“我随便打个车都行,或者让马海军过来接我。”
陈着自己倒是无所谓,但是宋作民硬要他自己的司机过来送一趟。
就在翁婿俩客气的时候,安安静静吃饭的宋时微,忽然轻声的问道:“你要去哪里出差?”宋作民和陆曼都没意识到要问一下女婿的目的地,因为他们的身份,不方便打听得太细致。但是sweet姐不同,理论上她有资格知道陈着的一切。
“去……首都。”
陈着犹豫了一下,还是给出城市名字。
他和首都领导的关系愈发密切,所以大家都以为是去拜访领导。
“喔。
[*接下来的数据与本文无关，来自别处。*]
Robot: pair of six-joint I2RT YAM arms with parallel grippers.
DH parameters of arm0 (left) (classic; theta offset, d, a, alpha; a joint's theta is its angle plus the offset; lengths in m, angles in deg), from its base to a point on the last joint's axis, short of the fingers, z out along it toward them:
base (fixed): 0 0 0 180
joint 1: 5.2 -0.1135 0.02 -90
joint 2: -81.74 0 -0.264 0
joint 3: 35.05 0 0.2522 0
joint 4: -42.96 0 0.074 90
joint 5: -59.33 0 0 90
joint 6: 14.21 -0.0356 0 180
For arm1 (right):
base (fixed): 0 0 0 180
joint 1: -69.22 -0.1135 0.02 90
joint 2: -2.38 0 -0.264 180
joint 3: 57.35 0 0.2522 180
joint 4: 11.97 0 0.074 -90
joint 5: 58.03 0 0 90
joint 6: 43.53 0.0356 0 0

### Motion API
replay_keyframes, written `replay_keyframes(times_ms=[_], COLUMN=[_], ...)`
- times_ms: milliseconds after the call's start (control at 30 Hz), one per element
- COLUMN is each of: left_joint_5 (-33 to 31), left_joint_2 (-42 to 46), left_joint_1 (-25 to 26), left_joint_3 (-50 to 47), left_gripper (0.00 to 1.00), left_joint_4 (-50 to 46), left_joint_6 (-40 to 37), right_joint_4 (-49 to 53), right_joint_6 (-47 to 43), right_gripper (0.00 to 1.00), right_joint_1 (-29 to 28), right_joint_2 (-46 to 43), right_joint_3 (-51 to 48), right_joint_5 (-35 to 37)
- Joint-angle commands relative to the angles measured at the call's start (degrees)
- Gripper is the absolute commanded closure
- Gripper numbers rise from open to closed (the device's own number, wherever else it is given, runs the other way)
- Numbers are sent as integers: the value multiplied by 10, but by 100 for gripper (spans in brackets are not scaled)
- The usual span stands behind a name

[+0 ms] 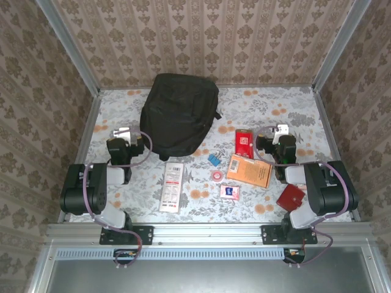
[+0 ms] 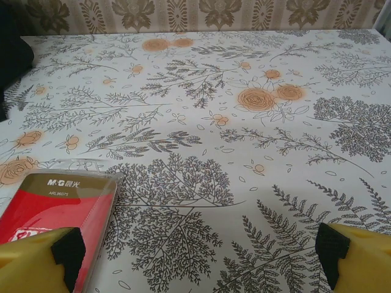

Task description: Pack books, pencil case, and school supplies into a backpack

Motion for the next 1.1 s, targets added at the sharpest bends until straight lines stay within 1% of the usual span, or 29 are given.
replay_keyframes(times_ms=[0,200,500,800,833,867,967,1000,1067], left_joint_5=[17,17,36,36,29,16,-9,-15,-23], left_joint_2=[7,6,6,7,12,21,89,113,159], left_joint_1=[-2,-2,-3,-3,-1,5,27,38,65], left_joint_3=[5,5,7,7,5,5,27,37,48], left_gripper=[0,0,0,0,0,0,0,0,0], left_joint_4=[3,2,-1,-1,4,-3,-96,-129,-160], left_joint_6=[-7,-7,-12,-12,-15,-17,-34,-43,-66], right_joint_4=[6,5,5,5,4,4,-3,18,114], right_joint_6=[-3,-3,-3,-2,-2,-1,-3,-9,-23], right_gripper=[0,0,0,0,0,0,0,0,0], right_joint_1=[-2,-2,-2,-2,-1,0,1,-3,-19], right_joint_2=[-2,-2,-2,-2,-2,-2,-6,-14,-56], right_joint_3=[13,12,12,11,11,11,7,16,48], right_joint_5=[-12,-12,-12,-12,-15,-15,-22,-24,-7])
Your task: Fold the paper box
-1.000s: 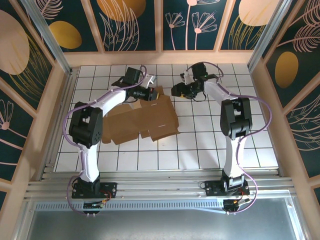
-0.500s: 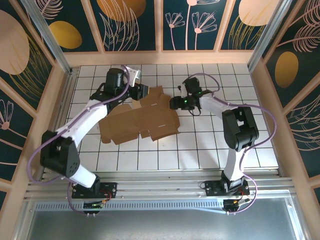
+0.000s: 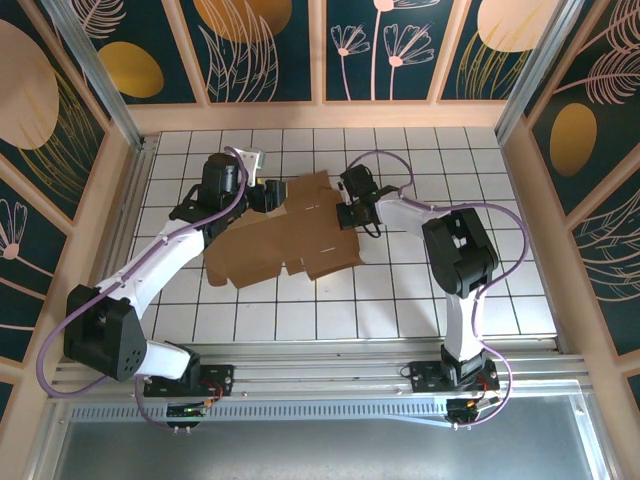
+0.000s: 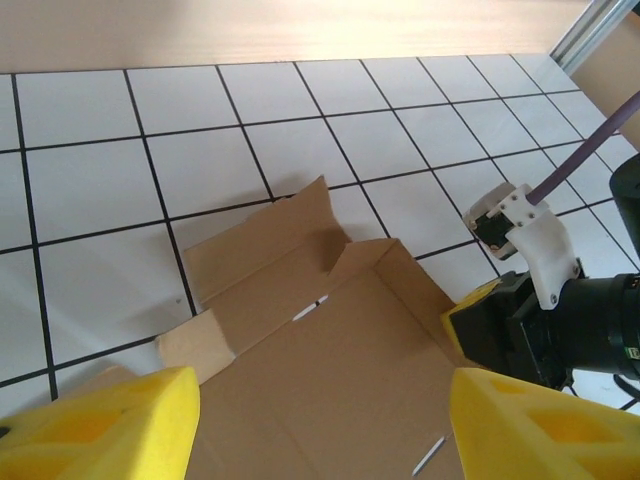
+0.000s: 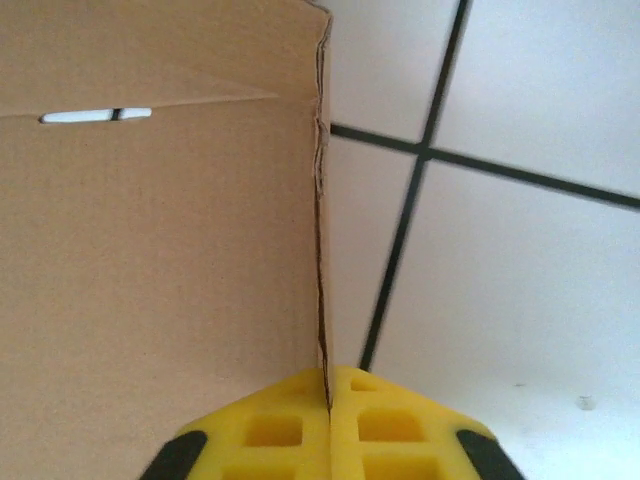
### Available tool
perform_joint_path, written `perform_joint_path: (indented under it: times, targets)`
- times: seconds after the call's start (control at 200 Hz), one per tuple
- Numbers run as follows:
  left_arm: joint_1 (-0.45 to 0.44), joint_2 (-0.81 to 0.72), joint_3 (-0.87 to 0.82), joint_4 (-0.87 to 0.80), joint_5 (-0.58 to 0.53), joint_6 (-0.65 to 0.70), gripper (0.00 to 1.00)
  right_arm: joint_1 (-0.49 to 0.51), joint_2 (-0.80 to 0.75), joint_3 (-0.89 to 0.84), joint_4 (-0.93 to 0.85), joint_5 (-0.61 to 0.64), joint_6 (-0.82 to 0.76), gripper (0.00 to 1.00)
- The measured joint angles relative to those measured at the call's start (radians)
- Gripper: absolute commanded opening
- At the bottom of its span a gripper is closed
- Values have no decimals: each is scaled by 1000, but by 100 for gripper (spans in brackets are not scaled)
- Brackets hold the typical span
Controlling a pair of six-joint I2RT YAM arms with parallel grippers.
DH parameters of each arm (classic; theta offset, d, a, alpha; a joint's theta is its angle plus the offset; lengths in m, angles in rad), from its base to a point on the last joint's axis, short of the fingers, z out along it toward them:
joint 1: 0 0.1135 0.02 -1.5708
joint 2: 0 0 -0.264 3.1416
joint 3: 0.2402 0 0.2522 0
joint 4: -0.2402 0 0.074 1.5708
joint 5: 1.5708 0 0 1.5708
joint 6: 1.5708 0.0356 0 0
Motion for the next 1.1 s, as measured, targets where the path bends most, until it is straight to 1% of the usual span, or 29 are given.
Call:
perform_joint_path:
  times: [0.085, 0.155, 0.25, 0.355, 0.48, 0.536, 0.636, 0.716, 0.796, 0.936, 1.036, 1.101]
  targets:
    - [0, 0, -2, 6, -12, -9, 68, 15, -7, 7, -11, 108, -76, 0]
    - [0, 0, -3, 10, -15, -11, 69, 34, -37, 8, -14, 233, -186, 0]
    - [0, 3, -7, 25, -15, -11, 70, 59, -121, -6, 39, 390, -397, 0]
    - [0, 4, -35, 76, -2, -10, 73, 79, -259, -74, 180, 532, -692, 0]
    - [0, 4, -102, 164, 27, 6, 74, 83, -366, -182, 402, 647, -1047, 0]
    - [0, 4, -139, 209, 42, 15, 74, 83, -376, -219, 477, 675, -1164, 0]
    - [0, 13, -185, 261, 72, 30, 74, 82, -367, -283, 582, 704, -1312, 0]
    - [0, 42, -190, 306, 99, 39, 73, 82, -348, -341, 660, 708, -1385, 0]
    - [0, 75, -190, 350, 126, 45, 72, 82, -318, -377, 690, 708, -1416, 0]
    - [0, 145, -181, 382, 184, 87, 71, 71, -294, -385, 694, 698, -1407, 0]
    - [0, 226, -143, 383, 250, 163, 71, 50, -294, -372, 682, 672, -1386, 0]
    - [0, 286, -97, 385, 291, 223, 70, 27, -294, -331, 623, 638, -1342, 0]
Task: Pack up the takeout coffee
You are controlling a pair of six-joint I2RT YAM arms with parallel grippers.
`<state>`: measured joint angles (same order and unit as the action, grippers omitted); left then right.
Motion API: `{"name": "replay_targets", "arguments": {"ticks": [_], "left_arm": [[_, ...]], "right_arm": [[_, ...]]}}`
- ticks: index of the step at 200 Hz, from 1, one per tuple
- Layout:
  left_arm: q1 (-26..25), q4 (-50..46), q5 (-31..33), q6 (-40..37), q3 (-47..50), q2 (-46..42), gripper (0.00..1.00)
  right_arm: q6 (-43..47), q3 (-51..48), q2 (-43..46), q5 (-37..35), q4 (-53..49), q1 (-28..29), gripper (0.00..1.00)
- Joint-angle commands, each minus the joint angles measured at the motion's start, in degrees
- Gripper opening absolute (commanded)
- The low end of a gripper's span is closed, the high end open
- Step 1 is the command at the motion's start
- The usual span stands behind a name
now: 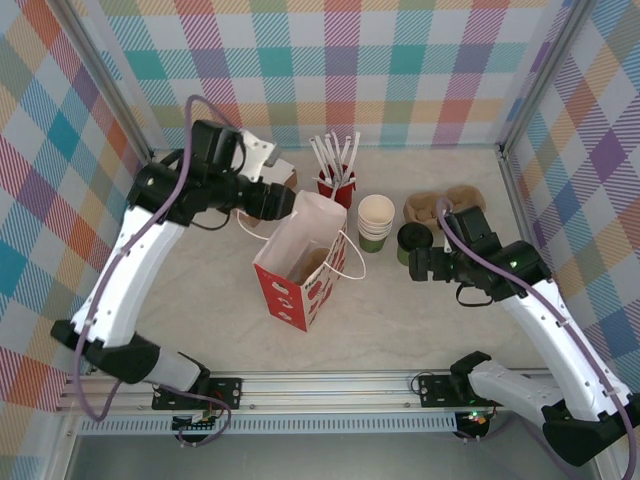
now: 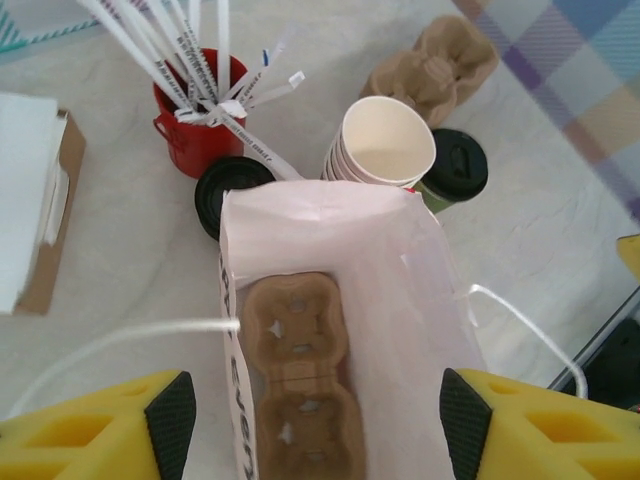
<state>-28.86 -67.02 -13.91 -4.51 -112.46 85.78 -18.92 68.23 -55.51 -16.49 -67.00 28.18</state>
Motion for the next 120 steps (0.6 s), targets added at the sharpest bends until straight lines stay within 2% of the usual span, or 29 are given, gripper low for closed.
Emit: {"name": "replay_targets", "arguments": {"ticks": [1, 48, 72, 120], "left_arm": [[-0.6, -6.0, -2.2, -10.3, -5.7, 4.6, 0.69], [-0.8, -9.9, -1.2, -19.9, -14.8, 14.3, 0.75], [-1.0, -9.2, -1.4, -21.7, -15.6, 18.4, 0.75], [-3.1, -7.3, 2.8, -26.2, -19.5, 26.4, 0.78]], "right_arm": [[-1.9, -1.9, 0.5, 0.3, 1.0, -0.2, 1.0], [-2.5, -4.7, 0.0, 1.6, 2.8, -0.3, 1.0], [-2.6, -5.2, -0.4, 2.1, 3.6, -0.2, 1.0], [-2.8, -5.7, -1.2, 3.5, 4.6, -0.3, 1.0]]}}
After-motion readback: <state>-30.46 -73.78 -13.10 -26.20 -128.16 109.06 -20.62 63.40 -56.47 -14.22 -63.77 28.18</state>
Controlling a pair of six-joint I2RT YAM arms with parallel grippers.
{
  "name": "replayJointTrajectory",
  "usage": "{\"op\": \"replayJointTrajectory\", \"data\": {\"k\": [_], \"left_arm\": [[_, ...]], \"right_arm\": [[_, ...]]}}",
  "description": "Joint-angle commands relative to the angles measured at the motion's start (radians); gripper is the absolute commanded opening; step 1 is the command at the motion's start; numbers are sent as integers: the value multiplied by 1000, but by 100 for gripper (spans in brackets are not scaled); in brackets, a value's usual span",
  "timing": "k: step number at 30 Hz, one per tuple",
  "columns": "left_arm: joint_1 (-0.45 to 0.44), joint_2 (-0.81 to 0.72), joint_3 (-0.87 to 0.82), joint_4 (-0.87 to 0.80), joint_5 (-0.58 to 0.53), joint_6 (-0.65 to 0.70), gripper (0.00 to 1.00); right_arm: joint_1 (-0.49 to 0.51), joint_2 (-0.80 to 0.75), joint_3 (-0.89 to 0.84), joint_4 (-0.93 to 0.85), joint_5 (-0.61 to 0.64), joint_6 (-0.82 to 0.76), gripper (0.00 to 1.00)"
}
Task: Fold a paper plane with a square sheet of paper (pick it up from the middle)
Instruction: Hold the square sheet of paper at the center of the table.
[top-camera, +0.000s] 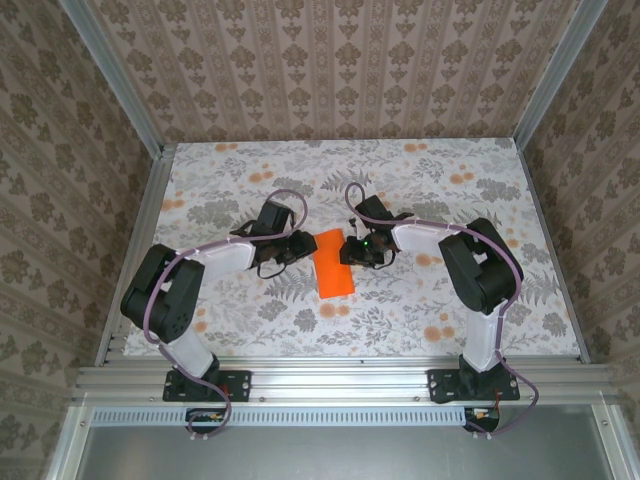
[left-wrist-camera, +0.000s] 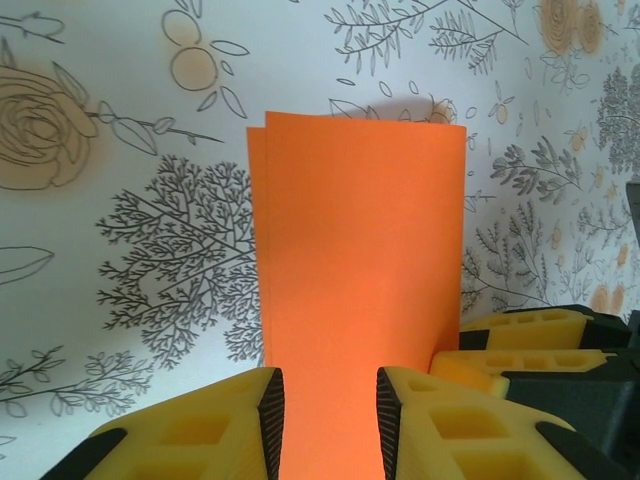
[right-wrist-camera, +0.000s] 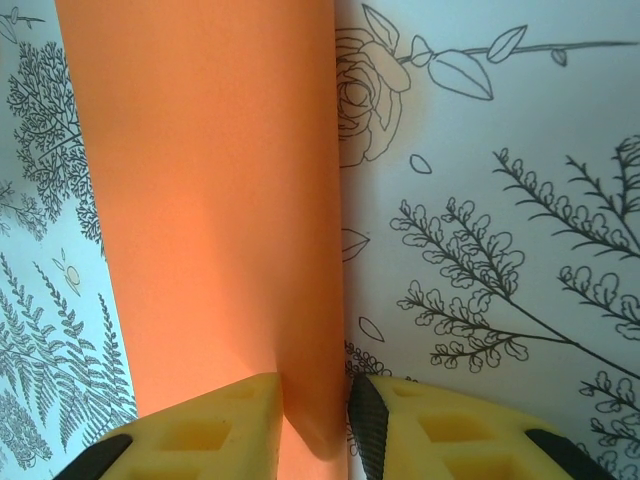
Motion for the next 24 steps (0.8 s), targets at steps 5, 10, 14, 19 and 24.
{"op": "replayJointTrajectory", "data": {"k": [5,10,14,19,24], "left_arm": [[-20,24,-1,29,35,-20,30],[-20,27,1,25,29,-17,30],[-20,27,4,24,27,-17,30],[-21,31,4,25,27,-17,30],[-26,42,7,26,37,-17,29]], "right_arm": [[1,82,-40,-131,139,-23,31],[1,84,-39,-137,135,-65,31],[1,86,-39,-135,130,-89,32],[2,92,-36,-134,132,-86,32],[1,97,-35,-131,136,-75,32]]}}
”
宋时微应了一声,很单薄的一个音节,然后用筷子夹起一根碧莹莹的青菜,小口小口地吃着。脸上依旧是那副沉静的模样,仿佛方才那声询问,也只是随口一提。
宋作民和陆曼对视一眼,两人也不再说话了。
他们都听出来,闺女既不是抱怨,也不是挽留,只是话语间藏着欲说还休的眷恋。
“微微以前都不爱搭理人,怎么谈了恋爱也变得热腾腾地了。”
陆教授轻叹一声,心里还是有点吃醋。
吃完饭以后,又在客厅里喝了几杯茶,等到宋作民的司机到达,陈着才起身下楼。
他走到门口换鞋,宋时微也习惯性的跟了过来相送。
玄关的灯光从头顶洒下来,清清冷冷的眉眼,在光影里显得格外分明。
“好了好了,我明天中午还过来吃饭。”
陈着伸出手,在她毫无瑕疵的脸蛋上,轻轻刮了一下。
“嗯,路上小心。”
宋时微没躲避。
但无意间瞥见的陆教授翻翻白眼,努力假装没看到。
走到小区门口,风一点都不冷,还有一缕极淡的桂花甜香,伴着地上碎碎叨叨的月痕,将爱情说了个透彻!
司机小刘已经停好车了。
陈着拉开后门坐进去,顺便还打个招呼:“刘哥。”
“陈董您好。”
小刘知道陈着的身份,更知道他和宋董的关系,所以一言一行都是小心而尊重。
陈着倚在座椅上,没有多聊什么。
有些领导一上车就摆出“平易近人”的姿态,关切地询问司机一一家里老人身体怎么样?孩子今年中考吧?爱人工作还顺利吗?
看似是体恤下属,关怀入微。
实际上他压根没有认真的听,也不会在意司机真实的困境,更像是一种居高临下的“垂询”。很多时候,司机师傅已经很疲惫了,但还要装作感激领导的关心。
连同车的人听起来,都感觉非常的厌恶。
陈着这种年轻的老领导,非常不屑这种装逼行为,要是司机愿意说话,他就以平等姿态闲说几句。要是司机只想专注的开车,他也不会开口打搅。
但是坐着坐着,陈着忽然捕捉到了一点不对劲。
副驾上的座位,好像被往前挪移了。
正常来说,这是宋作民的专车,没有他的允许谁也不敢使用。